The Django Book

Chapter 10: Advanced Models

In Chapter 5, we presented an introduction to Django’s database layer – how to define models and how to use the database API to create, retrieve, update and delete records. In this chapter, we’ll introduce you to some more advanced features of this part of Django.

Making Changes to a Database Schema

When we introduced the syncdb command in Chapter 5, we noted that syncdb merely creates tables that don’t yet exist in your database – it does not sync changes in models or perform deletions of models. If you add or change a model’s field, or if you delete a model, you’ll need to make the change in your database manually. This section explains how to do that.

When dealing with schema changes, it’s important to keep a few things in mind about how Django’s database layer works:

  • Django will complain loudly if a model contains a field that has not yet been created in the database table. This will cause an error the first time you use the Django database API to query the given table (i.e., it will happen at code execution time, not at compilation time).
  • Django does not care if a database table contains columns that are not defined in the model.
  • Django does not care if a database contains a table that is not represented by a model.

Making schema changes is a matter of changing the various pieces – the Python code and the database itself – in the right order.

Adding Fields

When adding a field to a table/model in a production setting, the trick is to take advantage of the fact that Django doesn’t care if a table contains columns that aren’t defined in the model. The strategy is to add the column in the database, and then update the Django model to include the new field.
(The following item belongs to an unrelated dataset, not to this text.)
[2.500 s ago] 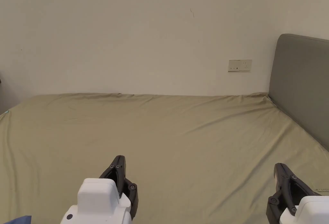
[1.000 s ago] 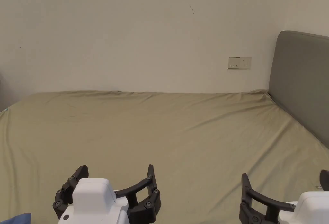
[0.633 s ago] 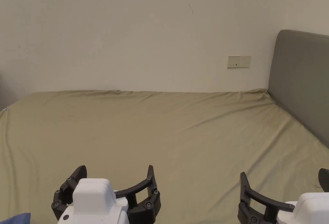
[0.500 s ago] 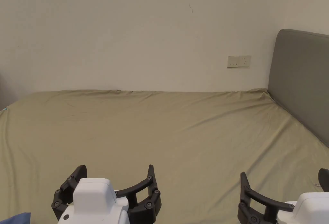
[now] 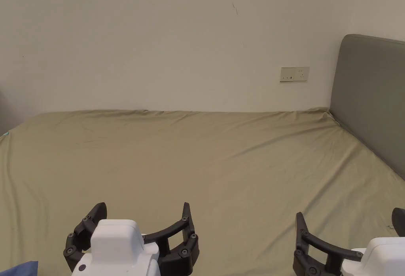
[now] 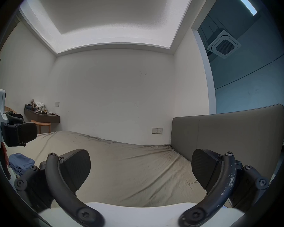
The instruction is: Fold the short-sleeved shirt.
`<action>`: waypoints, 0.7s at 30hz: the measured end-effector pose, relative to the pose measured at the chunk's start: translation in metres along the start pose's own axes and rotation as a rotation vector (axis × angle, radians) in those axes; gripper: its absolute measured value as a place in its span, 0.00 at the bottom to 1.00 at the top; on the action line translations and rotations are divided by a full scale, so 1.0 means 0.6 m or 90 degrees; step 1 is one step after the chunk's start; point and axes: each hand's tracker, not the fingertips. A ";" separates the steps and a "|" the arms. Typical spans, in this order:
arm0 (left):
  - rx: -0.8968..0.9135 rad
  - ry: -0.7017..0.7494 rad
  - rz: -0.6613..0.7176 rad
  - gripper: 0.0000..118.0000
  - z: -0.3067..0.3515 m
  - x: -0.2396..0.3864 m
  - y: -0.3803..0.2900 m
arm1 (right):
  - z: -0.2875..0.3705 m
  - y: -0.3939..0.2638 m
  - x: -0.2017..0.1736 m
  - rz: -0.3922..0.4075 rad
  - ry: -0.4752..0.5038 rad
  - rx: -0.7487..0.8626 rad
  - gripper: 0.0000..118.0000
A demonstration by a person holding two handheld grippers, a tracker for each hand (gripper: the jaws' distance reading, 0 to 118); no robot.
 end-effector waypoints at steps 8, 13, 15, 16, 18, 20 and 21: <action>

However, there’s a bit of a chicken-and-egg problem here, because in order to know how the new database column should be expressed in SQL, you need to look at the output of Django’s manage.py sqlall command, which requires that the field exist in the model. (Note that you’re not required to create your column with exactly the same SQL that Django would, but it’s a good idea to do so, just to be sure everything’s in sync.)

The solution to the chicken-and-egg problem is to use a development environment instead of making the changes on a production server. (You are using a testing/development environment, right?) Here are the detailed steps to take.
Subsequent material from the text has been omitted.